ASSIGNMENT
When the string "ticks" is part of a line below, that line should be copied.

* * *

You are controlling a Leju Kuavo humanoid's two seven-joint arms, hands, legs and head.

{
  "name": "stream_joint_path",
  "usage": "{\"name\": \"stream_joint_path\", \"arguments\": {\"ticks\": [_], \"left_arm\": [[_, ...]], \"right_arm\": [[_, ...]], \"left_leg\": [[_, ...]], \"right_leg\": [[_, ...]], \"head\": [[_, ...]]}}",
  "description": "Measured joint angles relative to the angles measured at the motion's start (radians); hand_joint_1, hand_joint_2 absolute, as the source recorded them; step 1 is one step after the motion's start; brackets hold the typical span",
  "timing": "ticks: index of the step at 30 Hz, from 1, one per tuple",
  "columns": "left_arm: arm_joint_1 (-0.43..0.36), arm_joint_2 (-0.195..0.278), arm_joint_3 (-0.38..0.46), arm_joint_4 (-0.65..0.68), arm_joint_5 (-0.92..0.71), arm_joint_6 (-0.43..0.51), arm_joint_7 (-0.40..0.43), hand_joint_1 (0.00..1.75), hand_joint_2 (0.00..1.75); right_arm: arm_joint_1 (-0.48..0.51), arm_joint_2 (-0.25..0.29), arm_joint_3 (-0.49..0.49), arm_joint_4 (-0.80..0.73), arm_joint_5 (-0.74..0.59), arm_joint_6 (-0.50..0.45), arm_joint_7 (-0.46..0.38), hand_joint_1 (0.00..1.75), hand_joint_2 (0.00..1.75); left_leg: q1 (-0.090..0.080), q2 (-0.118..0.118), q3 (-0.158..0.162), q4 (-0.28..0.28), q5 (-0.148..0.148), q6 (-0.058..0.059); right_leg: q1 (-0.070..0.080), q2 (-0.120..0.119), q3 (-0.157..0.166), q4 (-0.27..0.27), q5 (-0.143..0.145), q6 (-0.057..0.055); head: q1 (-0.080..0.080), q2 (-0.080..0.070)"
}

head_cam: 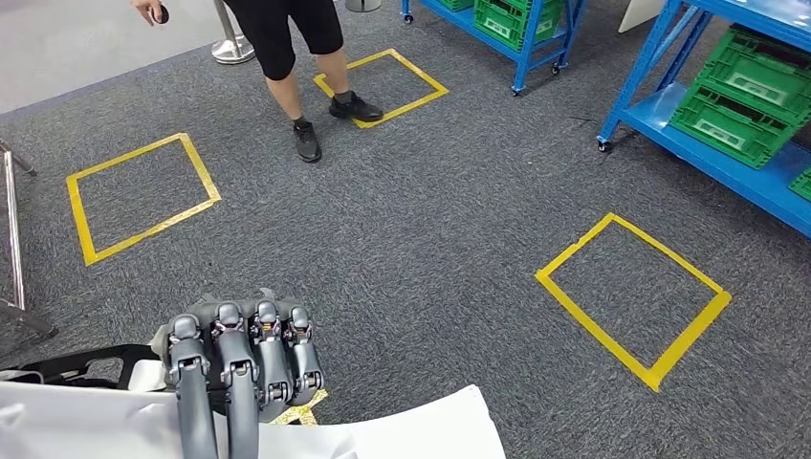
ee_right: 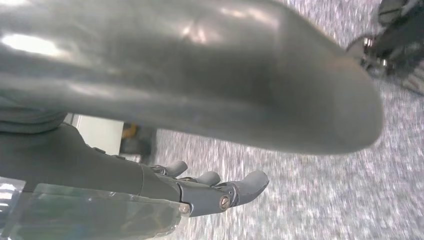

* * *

REPLY
  "usage": "{\"name\": \"stream_joint_path\", \"arguments\": {\"ticks\": [_], \"left_arm\": [[_, ...]], \"right_arm\": [[_, ...]], \"left_leg\": [[_, ...]], \"right_leg\": [[_, ...]], \"head\": [[_, ...]]}}",
  "timing": "ticks: index of the step at 30 Hz, from 1, one per tuple",

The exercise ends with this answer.